Environmental health threats may come from physical agents, e.g., UV or ionizing radiation, or biologicals, such as mold, insects, bacteria, and viruses, as well as chemicals. Common environmental chemical pollutants include pesticides and herbicides, volatile organics (VOCs) such as benzene, toluene; and chloroform, heavy metals such as lead, mercury, and arsenic; air contaminants such as carbon monoxide, ozone, particulate matter (PM), and second hand smoke; and persistent organic pollutants, such as the dioxins, PCBs, and DDT. Environmental chemicals can cause a broad spectrum of effects, which depend not only on route of exposure and dose, but on the susceptibility of the recipient of the pollution. Age, gender, and genotype can have major effects on whether or not an exposure causes a problem. We know that children are not little adults, both as to behaviors, metabolism, and responses. We also know that the elderly may be a population at special risk to environmental chemicals. As is true from the study of pharmaceutical agents, much of our knowledge about the effects of environmental chemicals come from studies in animals. However, by using biomarkers of exposure and effect, as well as studies from some unfortunate poisoning episodes, we do have human information on many types of environmental exposures. Since nature is inherently conservative, when environmental chemicals cause multiple effects in multiple species, it is highly likely that people are also susceptible. Note: a biomarker is a substance that is measured in a biological system and an indicator of exposure, effect, susceptibility or clinical disease.

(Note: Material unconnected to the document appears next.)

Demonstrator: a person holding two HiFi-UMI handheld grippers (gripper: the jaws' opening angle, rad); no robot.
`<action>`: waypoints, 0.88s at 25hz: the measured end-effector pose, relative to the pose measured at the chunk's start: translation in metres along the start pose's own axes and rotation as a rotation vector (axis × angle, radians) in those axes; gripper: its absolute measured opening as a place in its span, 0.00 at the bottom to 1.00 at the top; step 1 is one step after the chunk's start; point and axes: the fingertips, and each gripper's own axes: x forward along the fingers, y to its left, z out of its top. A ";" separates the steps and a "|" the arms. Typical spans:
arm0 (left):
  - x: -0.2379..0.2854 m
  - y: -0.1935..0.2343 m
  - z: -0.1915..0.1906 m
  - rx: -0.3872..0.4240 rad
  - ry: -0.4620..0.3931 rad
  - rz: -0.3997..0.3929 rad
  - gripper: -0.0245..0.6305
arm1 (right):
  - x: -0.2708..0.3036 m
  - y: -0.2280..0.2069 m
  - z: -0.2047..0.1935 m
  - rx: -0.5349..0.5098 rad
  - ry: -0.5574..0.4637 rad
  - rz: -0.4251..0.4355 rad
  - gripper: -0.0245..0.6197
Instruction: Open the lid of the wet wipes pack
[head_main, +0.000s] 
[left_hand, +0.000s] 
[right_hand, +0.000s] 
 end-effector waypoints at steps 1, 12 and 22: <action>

Various heavy metals such as lead, chromium, and cadmium contaminated agricultural soil, entering farm operations through application of sewage sludge as fertilizer, and the use of metal-based pesticides. The agricultural sector is also the world’s largest user of antibiotics, using 70 per cent of all that is manufactured. Overuse of pharmaceutical products (antibiotics and antimicrobial agents) – both in human medicine and veterinary practice – may contribute to creating resistant strains of microbes in humans, posing serious threats to health. Children are particularly susceptible to the negative health impacts of chemicals. Impacts on mental health are particularly significant. For example, mercury and lead exposure in utero and early in life can result in mental retardation, seizures, vision and hearing loss, and delayed development. The consumption of fish contaminated with methyl mercury is by far the most significant source of mercury exposure in humans - see Methylmercury Exposure and Health Effects.

3.1.1 Routes of Exposure:

Pollutants enter the human body in four main different ways: by inhalation, ingestion, skin absorption & Injection. The amount of any given pollutant that is received is often termed the dose. The dose will be dependent on the duration and intensity of the exposure. In many cases, exposure may occur simultaneously from many sources and through multiple routes. Pathways of exposures to lead, for example, include air pollution from traffic and industrial emissions, drinking water, food, tobacco smoking, dusts, paints and other industrially produced commodities and soil. People are often exposed to different pollutants simultaneously. Exposure to these may occur at different locations (e.g. in the workplace and/or at home) and at different times.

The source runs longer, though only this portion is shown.